Worth A Look
Along Publishers' Row
Authorship is Undervalued in Today's America
Campbell Geeslin
Source: From the Authors Guild Bulletin, Reprinted by permission of Campbell Geeslin and the Authors Guild, http://www.authorsguild.org.
Date: Winter 2006
Author and critic Matthew J. Bruccoli is on the faculty at the University of South Carolina. He delivered a paper at a conference in Oslo entitled “The Profession of Authorship in 21st Century America.” Here are a few quotes:
“My position is that bestseller lists, which began in America in 1885, are pernicious and should be abolished because they substitute fashion for individual judgment.”
“In this century writers have become a necessary nuisance. The process of publishing excludes authors unless they are needed to peddle books. National Book Award winner Mary Lee Settle has elegantly observed that a ‘whole industry depends on us and treats us like shit’.”
“There used to be the shared conviction that the author’s job was to write masterpieces and that the publisher’s job was to publish masterpieces. I have known editors and publishers who believed it.

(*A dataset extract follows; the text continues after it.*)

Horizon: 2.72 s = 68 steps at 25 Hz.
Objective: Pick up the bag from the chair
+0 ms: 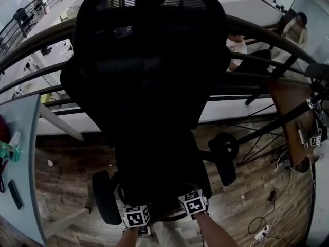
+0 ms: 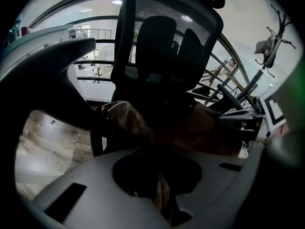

They are all dead.”
“Publishers have always insisted that books sell by word-of-mouth, not by advertising. In 2004 that means getting on television. Not only does the author have to write well; now he is expected to sell himself and his book.”
After a discussion of new technologies, Bruccoli said, “Publication is the essential act of authorship. The ways in which new and old literary works are produced and published will change in the 21st century. So will the profession of authorship in America. The only certainty is that writers will go on writing.”